0 responses to “Petroleum Industry Files Suit Over Renewable Fuel Standard”
Couldn’t agree more. While I support renewable fuels fully, this is definitely a backhanded maneuver by EPA. Good on API and NPRA for standing up and not allowing bureaucrats to run roughshod over their industry simply because the agency finds it unsavory.
I don’t work in the petroleum fuels industry so I don’t have a dog in this hunt. However, I support the suit fully because I am so fed up with the federal government’s growing dictatorial attitude. I predict the average American will rise up and have their voice heard this election cycle. It is past time to PUSH BACK!
Be careful for what you ask for, if it wasn’t for the Federal Government the Oil Industry would squash the ethanol industry like a bug.
On the flip side, one could consider that the “retroactive” aspect of RFS2 is equal to a 0% interest loan to the Oil companies to be able to sell more of their controlled products at a higher price than if more alternative fuels had been sold, and RFS2 just asks for the loan principal to be repaid.
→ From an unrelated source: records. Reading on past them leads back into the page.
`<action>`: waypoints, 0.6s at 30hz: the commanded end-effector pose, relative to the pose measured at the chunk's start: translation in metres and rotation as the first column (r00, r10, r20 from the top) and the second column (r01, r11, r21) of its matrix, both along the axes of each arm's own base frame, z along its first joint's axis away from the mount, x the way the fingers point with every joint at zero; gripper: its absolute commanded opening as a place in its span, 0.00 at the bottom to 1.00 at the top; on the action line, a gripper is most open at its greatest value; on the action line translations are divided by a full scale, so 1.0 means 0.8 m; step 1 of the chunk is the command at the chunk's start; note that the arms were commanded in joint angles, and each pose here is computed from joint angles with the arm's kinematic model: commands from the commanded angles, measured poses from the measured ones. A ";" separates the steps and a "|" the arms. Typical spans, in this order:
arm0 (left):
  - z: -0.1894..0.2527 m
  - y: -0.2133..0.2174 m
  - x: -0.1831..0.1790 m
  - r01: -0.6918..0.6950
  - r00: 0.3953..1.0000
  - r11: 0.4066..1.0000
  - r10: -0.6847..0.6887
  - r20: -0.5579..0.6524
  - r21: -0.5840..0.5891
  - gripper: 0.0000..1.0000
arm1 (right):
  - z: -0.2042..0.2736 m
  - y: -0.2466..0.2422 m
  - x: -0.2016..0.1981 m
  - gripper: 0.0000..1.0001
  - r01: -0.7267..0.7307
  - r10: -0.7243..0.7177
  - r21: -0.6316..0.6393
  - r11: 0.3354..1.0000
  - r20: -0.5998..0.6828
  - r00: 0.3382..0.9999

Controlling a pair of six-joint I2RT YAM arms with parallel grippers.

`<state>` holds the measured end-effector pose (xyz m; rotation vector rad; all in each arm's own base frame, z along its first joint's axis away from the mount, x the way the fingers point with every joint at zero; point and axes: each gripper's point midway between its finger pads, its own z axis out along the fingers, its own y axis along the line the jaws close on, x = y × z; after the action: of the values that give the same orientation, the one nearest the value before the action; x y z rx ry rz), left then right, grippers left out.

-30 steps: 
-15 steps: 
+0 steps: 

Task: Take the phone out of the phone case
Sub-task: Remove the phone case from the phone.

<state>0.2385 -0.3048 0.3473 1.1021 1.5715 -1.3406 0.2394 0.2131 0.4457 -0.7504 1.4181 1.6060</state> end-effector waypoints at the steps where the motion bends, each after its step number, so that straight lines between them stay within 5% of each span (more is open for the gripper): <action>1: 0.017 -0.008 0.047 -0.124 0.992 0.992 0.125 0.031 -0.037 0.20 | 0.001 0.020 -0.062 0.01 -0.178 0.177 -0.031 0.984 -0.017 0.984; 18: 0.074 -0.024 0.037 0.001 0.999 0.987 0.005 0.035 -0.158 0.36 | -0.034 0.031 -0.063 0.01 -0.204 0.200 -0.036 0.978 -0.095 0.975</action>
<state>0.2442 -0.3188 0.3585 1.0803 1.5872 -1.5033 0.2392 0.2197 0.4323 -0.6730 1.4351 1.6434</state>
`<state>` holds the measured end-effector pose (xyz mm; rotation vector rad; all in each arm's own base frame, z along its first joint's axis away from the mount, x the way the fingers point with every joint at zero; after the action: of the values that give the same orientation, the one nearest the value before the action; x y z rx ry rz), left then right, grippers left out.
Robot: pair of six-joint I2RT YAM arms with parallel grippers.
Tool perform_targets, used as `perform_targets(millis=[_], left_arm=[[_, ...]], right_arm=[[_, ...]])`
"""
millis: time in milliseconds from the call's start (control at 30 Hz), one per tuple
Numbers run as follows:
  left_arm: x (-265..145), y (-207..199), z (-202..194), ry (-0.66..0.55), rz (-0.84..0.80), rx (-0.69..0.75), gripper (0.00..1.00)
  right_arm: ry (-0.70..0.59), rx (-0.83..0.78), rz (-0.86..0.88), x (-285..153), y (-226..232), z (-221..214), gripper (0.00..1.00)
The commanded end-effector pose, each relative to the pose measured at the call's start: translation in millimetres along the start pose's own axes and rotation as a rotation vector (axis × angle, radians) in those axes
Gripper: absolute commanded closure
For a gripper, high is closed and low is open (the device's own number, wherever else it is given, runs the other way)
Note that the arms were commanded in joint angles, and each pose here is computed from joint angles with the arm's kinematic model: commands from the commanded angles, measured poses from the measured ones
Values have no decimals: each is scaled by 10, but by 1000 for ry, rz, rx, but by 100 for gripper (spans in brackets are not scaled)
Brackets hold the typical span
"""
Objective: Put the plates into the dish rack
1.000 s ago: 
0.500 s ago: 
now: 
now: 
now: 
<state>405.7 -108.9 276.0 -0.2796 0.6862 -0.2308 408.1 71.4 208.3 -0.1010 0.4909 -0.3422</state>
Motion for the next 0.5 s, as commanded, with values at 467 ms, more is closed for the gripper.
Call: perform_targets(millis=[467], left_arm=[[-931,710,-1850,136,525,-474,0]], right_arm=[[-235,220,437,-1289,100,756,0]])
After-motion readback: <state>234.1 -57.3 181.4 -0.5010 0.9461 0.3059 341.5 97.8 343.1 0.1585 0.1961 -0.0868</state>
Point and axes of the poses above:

Fuel has been considered a national security issue, which must be why the Oil companies feel it is fine for the U.S. military to provide protection to the oil fields and shipping lanes. If fuel is a national security issue, then replacing as much oil with alternative fuels is just as much valid as protecting oil sources.
And yes, that U.S. military protection is at the cost of all U.S. taxpayers. Those in favor of less taxes, or at least taxes that involve fiscal responsibility, should be in favor of supporting alternative fuels when they go to the polls in November. It is just as dictatorial to support the U.S. military being used to supply less expensive oil to U.S. consumers, at taxpayer expense, as it is to control a fuel industry considered by many to be a national security issue. Many dictatorships use their military to obtain economic resources. I’m not saying there are not plenty of other good reasons for U.S. military actions; just that oil protection is one of the primary factors.
One of the big reasons the EPA is so messed up is, the EPA has been “Out Sourced”. When you try to do any business with the EPA, you rarely speak to a “government bureaucrat”. You talk to a “Subcontractor”. In order to make the EPA more efficient, many of its basic functions (CDX – RINS – Biodiesel certification) have been out sourced to private contractors. The professionals that used to work there are gone.
These contractors are each in their own little world. They don’t care about any other parts. They are answerable to no one. Don’t bother calling your Congressman, they can’t help.
Call the EPA some time to ask a question. The response you get is “I know nothing. Check the Website.”